Plusieurs opérations dites de « décasage », parfois réalisées par des habitants de l’île eux-mêmes constitués en milices, ont déjà eu lieu depuis 2016.

Gérald Darmanin a dit souhaiter la destruction de « 1.000 bangas dans les deux mois ». « Nous prendrons le temps nécessaire (...) toujours sur autorisation du juge, car il va de soi que nous relogeons les personnes conformément au droit », a-t-il affirmé.

Inquiétude pour les droits humains et la santé

Plusieurs organisations, dont la Ligue des droits de l’homme, se sont inquiétées que « la France place ainsi des mineurs dans des situations de vulnérabilité et de danger intolérables ».

La Commission nationale consultative des droits de l’homme (CNCDH) a demandé à Beauvau de renoncer à l’opération, face aux risques d’« aggravation des fractures et des tensions sociales » à Mayotte et d’« atteinte au respect des droits fondamentaux des personnes étrangères ».

« Les actions annoncées (...) m’inquiètent tout particulièrement », a aussi déclaré la Défenseure des droits Claire Hédon, qui a annoncé la présence de quatre de ses délégués sur place.

« On ne peut pas respecter les droits des personnes en les considérant comme une masse informe », a fait valoir à l’AFP Flor Tercero, la responsable des Avocats pour la défense des droits des étrangers (ADDE), une délégation de robes noires mandatées par des barreaux métropolitains pour mener une mission d’observation de l’opération.
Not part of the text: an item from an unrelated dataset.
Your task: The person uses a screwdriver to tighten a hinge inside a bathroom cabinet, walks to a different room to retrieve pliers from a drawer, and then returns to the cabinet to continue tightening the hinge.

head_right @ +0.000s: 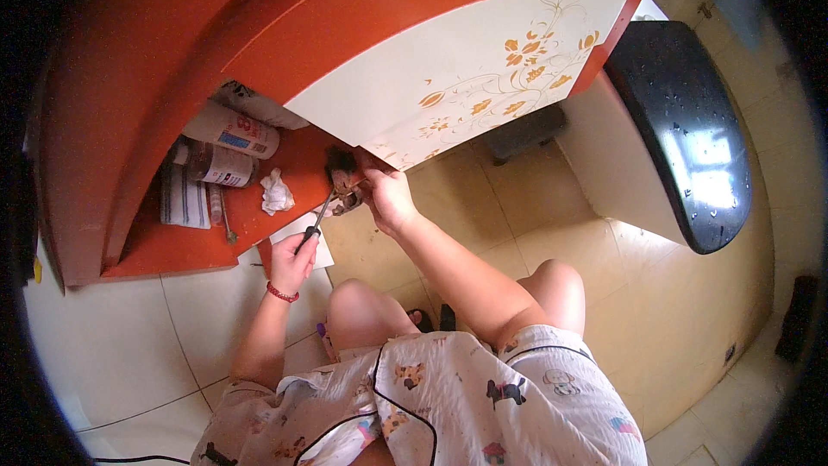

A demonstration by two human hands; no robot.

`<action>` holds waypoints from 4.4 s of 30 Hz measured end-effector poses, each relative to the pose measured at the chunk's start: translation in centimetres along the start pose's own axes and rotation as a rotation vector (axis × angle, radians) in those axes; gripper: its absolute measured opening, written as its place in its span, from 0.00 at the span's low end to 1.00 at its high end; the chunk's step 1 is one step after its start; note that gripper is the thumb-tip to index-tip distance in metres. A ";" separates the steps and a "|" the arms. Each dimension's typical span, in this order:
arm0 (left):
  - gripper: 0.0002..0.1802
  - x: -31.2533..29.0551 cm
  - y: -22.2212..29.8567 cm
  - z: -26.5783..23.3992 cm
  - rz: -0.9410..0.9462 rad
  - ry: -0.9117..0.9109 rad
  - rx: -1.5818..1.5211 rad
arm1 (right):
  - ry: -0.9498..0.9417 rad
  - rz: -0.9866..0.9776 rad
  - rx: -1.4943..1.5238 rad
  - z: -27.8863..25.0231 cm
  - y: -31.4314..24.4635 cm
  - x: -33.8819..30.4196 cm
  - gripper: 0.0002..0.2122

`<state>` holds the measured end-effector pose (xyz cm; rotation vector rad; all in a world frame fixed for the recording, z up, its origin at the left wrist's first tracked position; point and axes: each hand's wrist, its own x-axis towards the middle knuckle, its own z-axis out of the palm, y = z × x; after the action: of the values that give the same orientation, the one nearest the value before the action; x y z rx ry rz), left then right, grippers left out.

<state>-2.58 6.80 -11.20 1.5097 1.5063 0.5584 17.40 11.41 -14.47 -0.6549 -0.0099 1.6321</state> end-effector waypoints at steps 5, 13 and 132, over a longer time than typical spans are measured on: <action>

Le syndicat de la magistrature s’inquiète lui aussi d’une « instrumentalisation dont fait l’objet l’institution judiciaire, rappellent nos confrères de Libération.

Des organisations de la société civile comorienne ont de leur côté dénoncé le « massacre que la France veut perpétrer sur l’île comorienne de Mayotte ». À Mayotte, les personnels de santé ont mis en garde , dans une tribune, contre de possibles « conséquences dramatiques » d’une telle opération anti-migrants, rappelant que cela pourrait générer des situations à haut risque épidémique.

Tensions diplomatiques avec les Comores

Les autorités des Comores, qui revendiquent toujours leur souveraineté sur Mayotte, restée française après l’indépendance des Comores en 1974, sont vent debout contre cette opération et accusent Paris de « semer la violence ».

« Nous n’avons pas les moyens d’absorber cette violence fabriquée de Mayotte par l’État français. Une situation aussi complexe ne peut se régler de manière aussi déroutante », a déploré mardi Anissi Chamsidine, le gouverneur d’Anjouan, l’île comorienne la plus proche de Mayotte.

Le président comorien Azali Assoumani, qui assure depuis février la présidence de l’Union africaine, a déclaré à l’AFP espérer « que l’opération sera annulée », en reconnaissant « n’avoir pas les moyens de (la) stopper par la force ».

« Les Comores n’entendent pas accueillir des expulsés issus de l’opération », a prévenu vendredi le porte-parole du gouvernement comorien, Houmed Msaidie.

D’intenses tractations ont eu lieu ces dernières semaines entre Moroni et Paris, laissant planer la possibilité d’un accord de dernière minute. Gérald Darmanin a même assuré vendredi que la France « travaille très bien » avec l’Union des comores et que tous les « délinquants » comoriens arrêtés à Mayotte « sont reconduits aux Comores ».